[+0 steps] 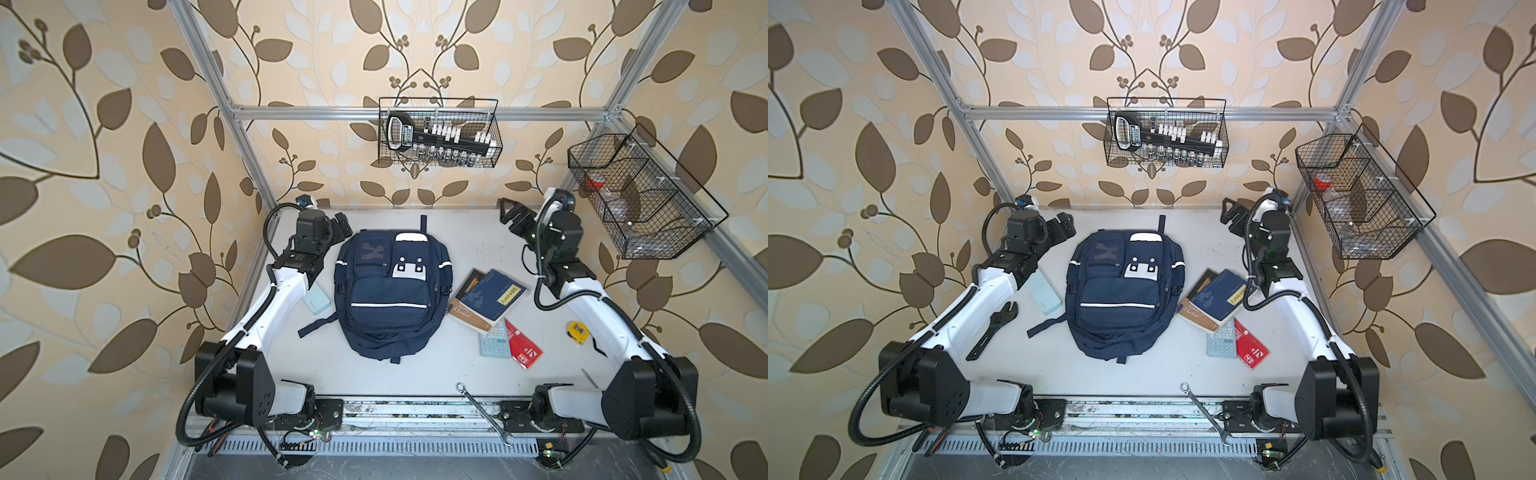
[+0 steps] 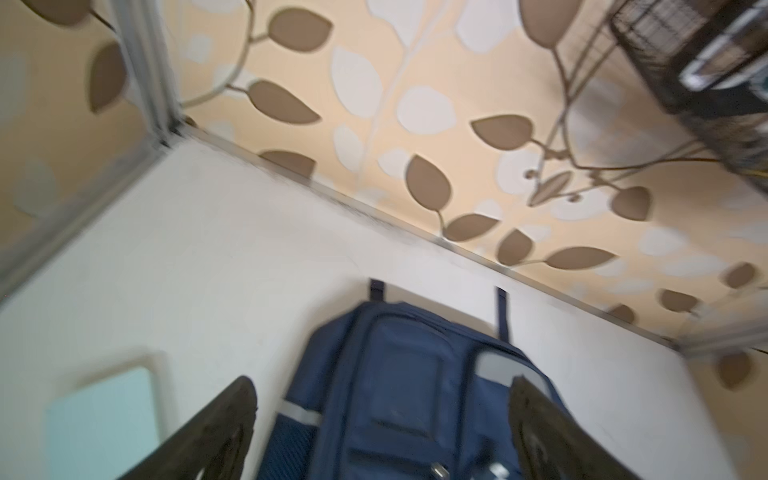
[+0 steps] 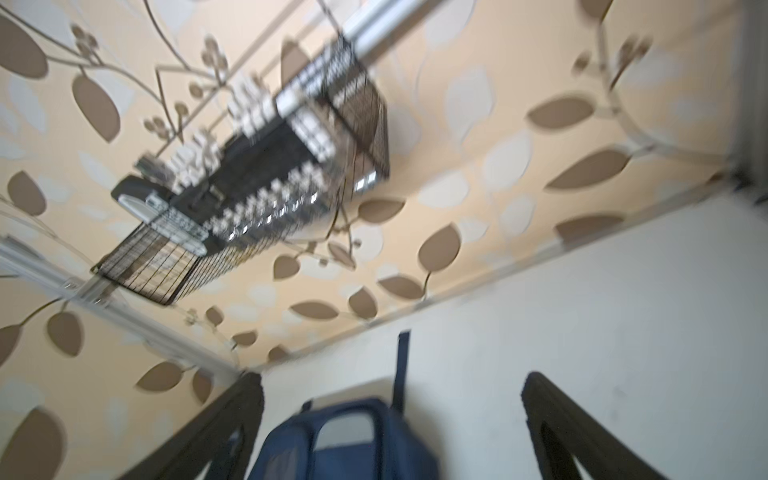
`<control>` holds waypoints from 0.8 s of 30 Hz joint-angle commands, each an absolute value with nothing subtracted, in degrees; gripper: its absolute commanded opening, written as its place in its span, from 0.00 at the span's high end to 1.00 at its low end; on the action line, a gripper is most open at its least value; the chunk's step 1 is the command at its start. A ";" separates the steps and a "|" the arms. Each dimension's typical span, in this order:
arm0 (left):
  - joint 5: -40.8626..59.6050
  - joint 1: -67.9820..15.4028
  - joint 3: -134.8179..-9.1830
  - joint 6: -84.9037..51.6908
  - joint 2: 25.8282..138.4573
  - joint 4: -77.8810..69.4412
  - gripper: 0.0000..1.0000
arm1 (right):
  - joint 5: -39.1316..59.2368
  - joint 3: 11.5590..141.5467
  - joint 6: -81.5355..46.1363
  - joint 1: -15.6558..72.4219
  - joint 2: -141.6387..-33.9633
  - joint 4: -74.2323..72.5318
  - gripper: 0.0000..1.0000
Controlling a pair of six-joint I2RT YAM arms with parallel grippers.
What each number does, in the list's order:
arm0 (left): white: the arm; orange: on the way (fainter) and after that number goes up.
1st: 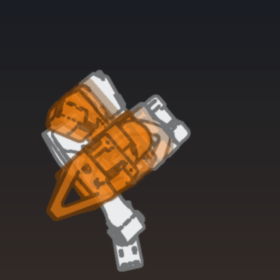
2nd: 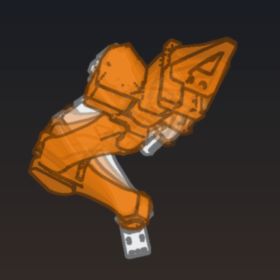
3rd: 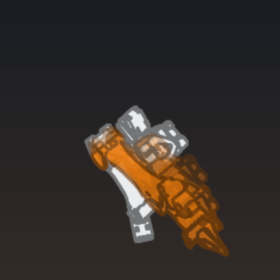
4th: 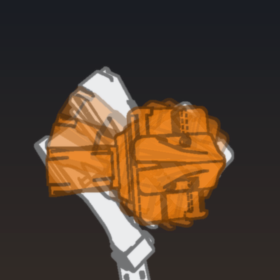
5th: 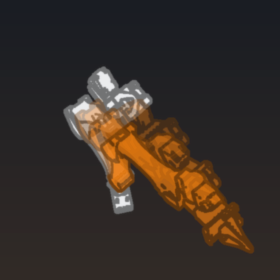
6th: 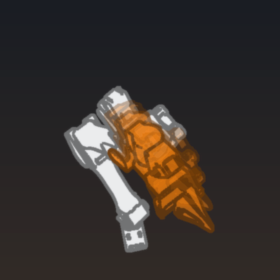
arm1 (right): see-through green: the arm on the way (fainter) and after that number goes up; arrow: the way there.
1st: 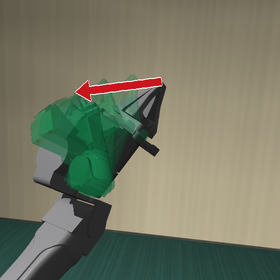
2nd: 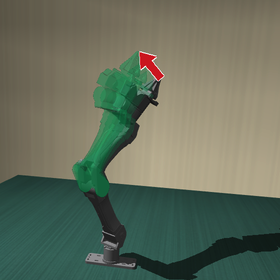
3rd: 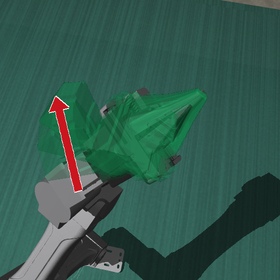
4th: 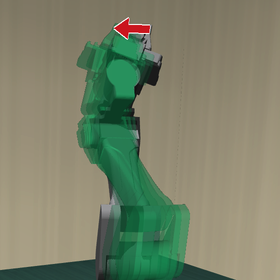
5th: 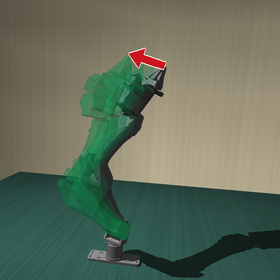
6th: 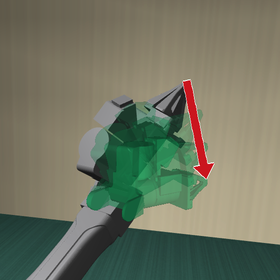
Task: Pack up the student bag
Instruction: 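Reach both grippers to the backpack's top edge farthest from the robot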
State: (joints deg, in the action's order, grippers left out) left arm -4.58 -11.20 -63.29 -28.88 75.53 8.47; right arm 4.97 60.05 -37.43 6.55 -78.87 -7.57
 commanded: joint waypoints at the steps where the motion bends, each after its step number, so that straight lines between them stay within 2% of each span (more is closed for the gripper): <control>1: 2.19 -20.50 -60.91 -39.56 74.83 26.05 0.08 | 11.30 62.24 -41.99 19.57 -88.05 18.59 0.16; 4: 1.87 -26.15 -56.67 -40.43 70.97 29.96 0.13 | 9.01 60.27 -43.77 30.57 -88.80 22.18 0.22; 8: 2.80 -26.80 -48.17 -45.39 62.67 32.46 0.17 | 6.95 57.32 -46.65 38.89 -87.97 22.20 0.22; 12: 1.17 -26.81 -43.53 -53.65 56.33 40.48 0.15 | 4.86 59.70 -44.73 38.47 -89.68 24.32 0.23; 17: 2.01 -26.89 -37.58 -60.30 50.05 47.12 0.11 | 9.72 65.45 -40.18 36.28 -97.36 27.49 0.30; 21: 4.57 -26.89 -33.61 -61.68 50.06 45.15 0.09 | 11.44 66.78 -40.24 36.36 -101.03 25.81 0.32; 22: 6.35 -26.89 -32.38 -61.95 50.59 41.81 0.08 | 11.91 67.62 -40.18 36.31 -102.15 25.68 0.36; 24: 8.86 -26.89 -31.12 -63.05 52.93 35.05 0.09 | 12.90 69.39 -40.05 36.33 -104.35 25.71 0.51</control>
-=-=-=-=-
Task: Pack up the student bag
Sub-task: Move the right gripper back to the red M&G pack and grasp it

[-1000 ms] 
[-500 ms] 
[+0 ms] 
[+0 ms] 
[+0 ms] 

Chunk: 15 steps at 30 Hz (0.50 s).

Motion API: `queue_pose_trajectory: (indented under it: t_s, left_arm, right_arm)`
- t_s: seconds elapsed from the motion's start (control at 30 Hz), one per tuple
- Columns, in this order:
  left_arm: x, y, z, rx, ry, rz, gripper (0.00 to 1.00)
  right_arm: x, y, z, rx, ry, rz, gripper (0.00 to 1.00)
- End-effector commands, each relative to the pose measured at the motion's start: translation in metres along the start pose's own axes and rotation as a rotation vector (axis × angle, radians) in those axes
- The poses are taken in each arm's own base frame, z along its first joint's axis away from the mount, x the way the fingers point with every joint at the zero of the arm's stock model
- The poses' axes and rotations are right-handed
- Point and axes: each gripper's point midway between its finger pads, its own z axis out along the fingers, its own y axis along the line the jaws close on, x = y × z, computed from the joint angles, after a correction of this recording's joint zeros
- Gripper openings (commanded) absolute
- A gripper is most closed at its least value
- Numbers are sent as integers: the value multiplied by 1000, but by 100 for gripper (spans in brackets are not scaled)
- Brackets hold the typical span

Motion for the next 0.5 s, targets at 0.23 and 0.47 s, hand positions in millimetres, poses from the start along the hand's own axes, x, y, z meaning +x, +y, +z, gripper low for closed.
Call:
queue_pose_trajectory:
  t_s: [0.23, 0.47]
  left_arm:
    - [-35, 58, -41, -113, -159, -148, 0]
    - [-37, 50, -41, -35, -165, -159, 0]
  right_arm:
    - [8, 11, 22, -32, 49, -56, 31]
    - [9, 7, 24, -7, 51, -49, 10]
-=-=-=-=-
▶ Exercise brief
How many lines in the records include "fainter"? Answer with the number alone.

▶ Task answer
2